__What to produce__.
The expected answer holds every line from the first line of the data below through the line containing "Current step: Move", exactly as written, and no other line.

__Recorded information__.
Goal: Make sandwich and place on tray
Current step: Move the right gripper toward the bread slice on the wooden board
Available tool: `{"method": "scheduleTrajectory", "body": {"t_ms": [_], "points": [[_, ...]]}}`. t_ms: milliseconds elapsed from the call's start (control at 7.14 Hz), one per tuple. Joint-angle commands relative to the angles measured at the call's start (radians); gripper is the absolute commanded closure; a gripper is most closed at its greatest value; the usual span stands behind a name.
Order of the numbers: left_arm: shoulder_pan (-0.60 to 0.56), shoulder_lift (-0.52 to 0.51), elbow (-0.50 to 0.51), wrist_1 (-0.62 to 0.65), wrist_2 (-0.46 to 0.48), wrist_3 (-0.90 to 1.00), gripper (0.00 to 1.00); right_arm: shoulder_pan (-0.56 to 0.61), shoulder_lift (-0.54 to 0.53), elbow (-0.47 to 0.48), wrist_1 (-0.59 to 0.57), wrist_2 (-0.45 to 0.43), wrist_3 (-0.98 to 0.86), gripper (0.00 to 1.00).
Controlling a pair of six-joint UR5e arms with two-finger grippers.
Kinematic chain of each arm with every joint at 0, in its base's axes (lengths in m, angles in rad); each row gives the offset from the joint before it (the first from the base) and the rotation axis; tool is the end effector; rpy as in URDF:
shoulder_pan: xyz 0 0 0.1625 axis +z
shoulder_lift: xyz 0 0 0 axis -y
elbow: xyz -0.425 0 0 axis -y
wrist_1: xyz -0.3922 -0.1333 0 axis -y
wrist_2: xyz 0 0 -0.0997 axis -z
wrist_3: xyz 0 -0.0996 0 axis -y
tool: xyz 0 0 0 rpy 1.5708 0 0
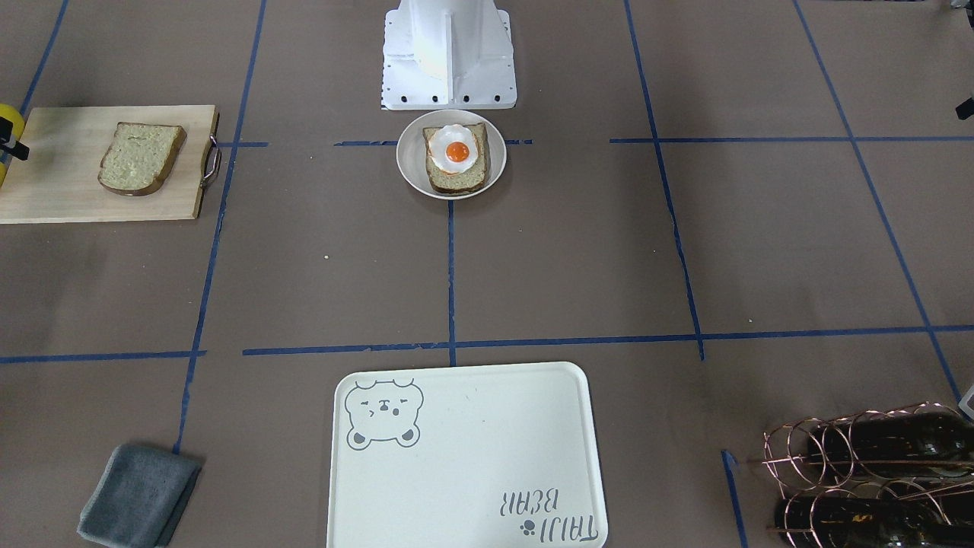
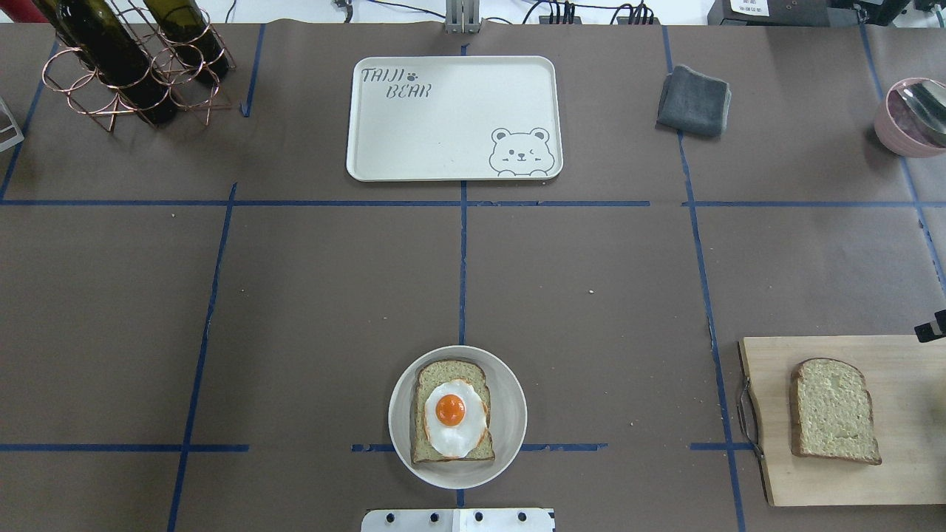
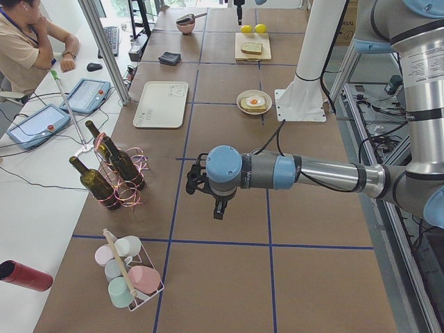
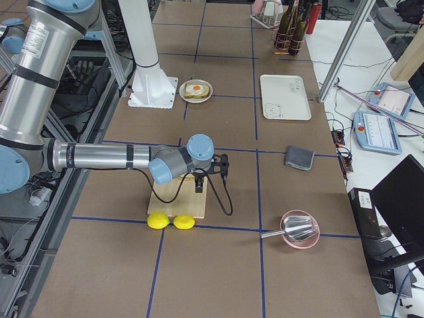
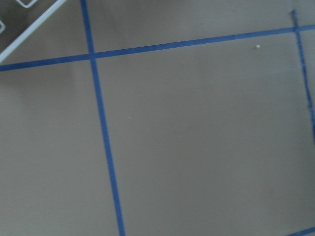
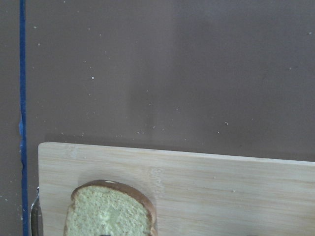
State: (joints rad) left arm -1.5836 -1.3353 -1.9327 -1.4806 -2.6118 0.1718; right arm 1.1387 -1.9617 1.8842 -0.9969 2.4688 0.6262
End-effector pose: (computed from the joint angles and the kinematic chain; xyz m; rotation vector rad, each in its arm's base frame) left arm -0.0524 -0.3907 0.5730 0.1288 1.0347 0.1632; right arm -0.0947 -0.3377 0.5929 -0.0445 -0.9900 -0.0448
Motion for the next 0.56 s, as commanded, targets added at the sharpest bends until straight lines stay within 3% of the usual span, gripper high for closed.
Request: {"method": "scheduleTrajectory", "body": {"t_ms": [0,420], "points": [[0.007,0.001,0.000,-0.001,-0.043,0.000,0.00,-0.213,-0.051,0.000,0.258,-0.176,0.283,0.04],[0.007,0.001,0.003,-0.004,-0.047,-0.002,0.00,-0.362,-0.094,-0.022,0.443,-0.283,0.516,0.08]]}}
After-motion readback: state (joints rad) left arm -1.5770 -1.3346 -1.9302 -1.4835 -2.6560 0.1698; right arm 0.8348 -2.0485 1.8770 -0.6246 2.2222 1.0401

__Response__.
Goal: Make sandwich and place on tray
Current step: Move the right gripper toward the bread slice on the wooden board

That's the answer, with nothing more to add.